Streaming Video Generation with Inferix

This guide covers progressive streaming (block-wise generation) for real-time video generation.

Streaming Backends (Priority: Gradio > WebRTC > RTMP):

Gradio (Default) - Best for development and interactive demos
WebRTC (Optional) - For real-time P2P communication
RTMP (Production) - For live streaming to CDN

GitHub Repository: Self-Forcing

Quick Start
Interactive Generation
Streaming Backends
Architecture: Block vs Segment
Progressive Streaming API
Examples

Quick Start

Gradio Streaming (Default, Recommended)

Use Case: Development, demos, interactive testing.

export PYTHONPATH=`pwd`:$PYTHONPATH
python example/streaming/run_progressive_streaming.py \
    --config_path example/self_forcing/configs/self_forcing_dmd.yaml \
    --checkpoint_path ./weights/self_forcing/checkpoints/self_forcing_dmd.pt \
    --prompt "A cat walking in a garden" \
    --num_segments 1

Access: Open http://localhost:8000 in your browser to see real-time generation.

Interactive Generation

New: Real-time interactive generation with Gradio UI.

python example/streaming/run_interactive_streaming.py \
    --config_path example/self_forcing/configs/self_forcing_dmd.yaml \
    --checkpoint_path ./weights/self_forcing/checkpoints/self_forcing_dmd.pt \
    --prompt "A cat walking in a garden" \
    --num_segments 5 \
    --use_ema

Features:

Real-time video preview in browser
Submit new prompts to change generation direction
Pause/Resume/Stop controls
Works on 16GB GPUs (DEFERRED_DECODE mode)

Memory Modes

GPU Memory	Mode	Experience
≥24GB	TRUE_STREAMING	Real-time block-by-block preview
16GB	DEFERRED_DECODE	Batch decode after diffusion (no preview during generation)

16GB GPU: The system automatically offloads generator/text_encoder before VAE decode to fit in memory.

RTMP Streaming (Production)

Use Case: Live streaming to servers/CDN.

export PYTHONPATH=`pwd`:$PYTHONPATH
python example/streaming/run_progressive_streaming.py \
    --config_path example/self_forcing/configs/self_forcing_dmd.yaml \
    --checkpoint_path ./weights/self_forcing/checkpoints/self_forcing_dmd.pt \
    --prompt "A cat walking" \
    --streaming_backend rtmp \
    --rtmp_url rtmp://localhost:1935/live/stream

Streaming Backends

Backend Comparison

Backend	Latency	Use Case	Features
Gradio	1-2s	Development	Auto-refresh UI, loop playback, easy debugging
WebRTC	<100ms	P2P calls	Low latency, browser-to-browser
RTMP	2-5s	Production	CDN compatible, reliable

Usage

from inferix.core.media import create_streaming_backend

# Create backend (gradio/webrtc/rtmp)
streamer = create_streaming_backend("gradio")

# Connect
streamer.connect(width=832, height=480, fps=16, port=8000)

# Stream frames
streamer.stream_batch(frames)  # Tensor [T, H, W, C] uint8

# Disconnect
streamer.disconnect()

Architecture: Block vs Segment

Terminology

BLOCK

Definition: Model-specific atomic generation unit.

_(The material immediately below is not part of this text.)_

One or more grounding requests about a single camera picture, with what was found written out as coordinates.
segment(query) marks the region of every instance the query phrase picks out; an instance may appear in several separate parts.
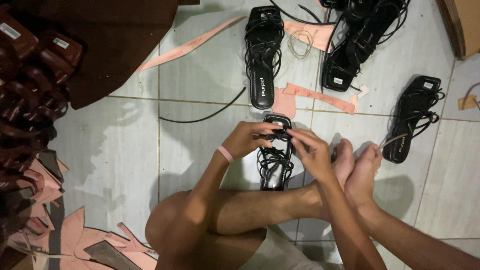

Size: Self-Forcing = 3 frames (num_frame_per_block=3)
Generation: ~500ms per block (hardware-dependent)
Purpose: Smallest unit for autoregressive continuation with KV cache
Level: Internal model implementation detail

SEGMENT

Definition: Framework-level complete generation cycle.

Size: 21 frames (default) = 7 blocks × 3 frames/block
Generation: ~3.5s per segment
Purpose: Complete generation cycle with memory cleanup
Level: User-facing API parameter

Streaming Hierarchy

┌─────────────────────────────────────────────────────────────┐
│  FRAMEWORK LEVEL (run_streaming_generation)                 │
│                                                              │
│  ┌─────────────┐  ┌─────────────┐  ┌─────────────┐         │
│  │  Segment 0  │  │  Segment 1  │  │  Segment 2  │  ...    │
│  │  21 frames  │  │  21 frames  │  │  21 frames  │         │
│  └──────┬──────┘  └──────┬──────┘  └──────┬──────┘         │
│         │                │                │                 │
│    Memory cleanup   Memory cleanup   Memory cleanup         │
└─────────┼────────────────┼────────────────┼─────────────────┘
          │                │                │
          ▼                ▼                ▼
┌─────────────────────────────────────────────────────────────┐
│  MODEL LEVEL (_generate_segment_with_streaming)             │
│                                                              │
│  ┌───┐ ┌───┐ ┌───┐ ┌───┐ ┌───┐ ┌───┐ ┌───┐                │
│  │ B0│ │ B1│ │ B2│ │ B3│ │ B4│ │ B5│ │ B6│  (7 blocks)    │
│  │ 3f│ │ 3f│ │ 3f│ │ 3f│ │ 3f│ │ 3f│ │ 3f│                │
│  └─┬─┘ └─┬─┘ └─┬─┘ └─┬─┘ └─┬─┘ └─┬─┘ └─┬─┘                │
│    │     │     │     │     │     │     │                    │
│    ▼     ▼     ▼     ▼     ▼     ▼     ▼                    │
│  Decode Decode Decode Decode Decode Decode Decode           │
│    │     │     │     │     │     │     │                    │
│    ▼     ▼     ▼     ▼     ▼     ▼     ▼                    │
│  Stream Stream Stream Stream Stream Stream Stream           │
└─────────────────────────────────────────────────────────────┘

Key Points:

Blocks enable progressive streaming (see frames earlier)
Segments enable memory management (avoid OOM for long videos)
VAE decoding operates on final latents and is independent from KV cache
Chunked decoding: VAE decodes frames in small temporal chunks to reduce peak VRAM

Note: For a framework-level overview of semi-autoregressive blocks, VAE decoding, and decode/memory modes, please refer to the main Inferix README. This document focuses on how to use streaming for the Self-Forcing example.

Progressive Streaming API

Usage Modes

Mode 1: Single-Segment Block-Wise Streaming

Use Case: Short video with real-time feedback.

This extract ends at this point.